Her name was Myrtis and mother to us. This East Texas girl, who was attending business school in Longview when Dad brought her to Anahuac, was the one that held us all together. During Dad’s work at the different abstract companies Mother was the one that took care of us. During our years of growing up she 

made sure that we had food on the table and clothes on our backs. Every Saturday she would have the shoes we were to wear to church on the kitchen counter and she would polish them.  She was active in the church and made sure we were always there. 

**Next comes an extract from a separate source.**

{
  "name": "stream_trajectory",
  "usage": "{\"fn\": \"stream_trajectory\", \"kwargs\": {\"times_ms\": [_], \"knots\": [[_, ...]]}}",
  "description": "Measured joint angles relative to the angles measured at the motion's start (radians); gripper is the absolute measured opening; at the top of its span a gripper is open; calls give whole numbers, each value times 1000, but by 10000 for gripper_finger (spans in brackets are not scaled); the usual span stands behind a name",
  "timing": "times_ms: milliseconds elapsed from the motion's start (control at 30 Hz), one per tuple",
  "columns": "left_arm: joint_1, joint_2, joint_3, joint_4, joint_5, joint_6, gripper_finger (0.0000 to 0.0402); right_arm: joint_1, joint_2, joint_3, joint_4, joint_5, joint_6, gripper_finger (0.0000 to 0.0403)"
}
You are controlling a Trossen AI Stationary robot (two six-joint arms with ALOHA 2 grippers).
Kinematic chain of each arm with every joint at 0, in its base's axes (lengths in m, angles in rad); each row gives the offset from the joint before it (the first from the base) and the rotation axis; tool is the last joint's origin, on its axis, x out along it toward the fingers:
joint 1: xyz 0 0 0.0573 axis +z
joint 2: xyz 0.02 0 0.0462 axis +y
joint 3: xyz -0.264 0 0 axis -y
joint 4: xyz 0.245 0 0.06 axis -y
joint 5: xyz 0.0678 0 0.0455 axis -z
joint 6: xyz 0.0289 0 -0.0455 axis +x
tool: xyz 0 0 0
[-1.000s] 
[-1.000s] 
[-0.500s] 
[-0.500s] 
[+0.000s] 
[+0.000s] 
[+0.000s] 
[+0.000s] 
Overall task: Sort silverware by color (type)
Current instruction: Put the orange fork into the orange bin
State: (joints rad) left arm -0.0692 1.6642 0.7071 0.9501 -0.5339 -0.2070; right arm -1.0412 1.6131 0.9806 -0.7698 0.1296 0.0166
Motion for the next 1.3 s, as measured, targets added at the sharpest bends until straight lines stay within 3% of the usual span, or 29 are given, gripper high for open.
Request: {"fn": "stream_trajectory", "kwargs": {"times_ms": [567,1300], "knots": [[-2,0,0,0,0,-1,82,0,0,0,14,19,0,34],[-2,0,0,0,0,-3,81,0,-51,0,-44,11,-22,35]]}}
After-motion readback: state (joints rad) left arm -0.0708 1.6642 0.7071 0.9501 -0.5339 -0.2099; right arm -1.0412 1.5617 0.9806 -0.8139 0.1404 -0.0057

After the three of us were attending school and she had dropped us off she would go to the Court House and be there to type from the records the instruments that were needed to place in the abstracts. Mother did not receive a salary for doing this, but Dad always said she was his most expensive employee. She took care of all of the expenses of the home. Dad related the story that when he and Mother were first married, they only had one bank account. Dad would write a check and Mother would write checks. This was the first check book Mother had ever seen. If she wrote a check for $2.78 it was a lot easier for her to enter $3.00 in the register. Dad did not know what he had in the bank. He finally gave Mother her own checking account and it was that way until they both went to be with the Lord. Mother became very good and keeping up with “her money”.


Mother was always at our school functions, and she was the greatest for making us feel special on our birthdays. She loved being with people and was a great hostess. Dad just came along. 


Mother and Dad both died at age 67. Mother died of cancer and Dad of a broken heart. During mother’s ordeal with the cancer and all of the chemo she was a constant lady. 

Dad & Mother's Legacy

  

There were three children born to Dad and Mother: Robert Loring Hall, Jr. – Bobby,

Grace Marie Hall Guillot – Grace, and James Horace Hall – Jimmy.


Bobby followed in Dad’s footsteps. Bobby received an engineering degree and became an engineer and land surveyor. He also does abstract work for surveyors and individuals.


Grace worked for Dad at the Abstract Company and after marrying Roland Guillot and moving to Orange Texas worked for a title company there. On one occasion the lady that went to Orange County Court house to prepare the “take offs” was on vacation. Grace was asked to go do the “take offs”. When Grace returned in a short time the staff wanted to know how she did them so quickly. Her response was “my dad taught me well”. Grace went on to work for a law firm in Beaumont as a Paralegal.


Jimmy became a realtor and successful in insurance. 

  

We were all successful because of the parents we had and the work ethic they instilled in each of us. We all have instilled the same in our children, his grandchildren.


Through all of our lives we remember the lessons they taught us and most importantly the love of God.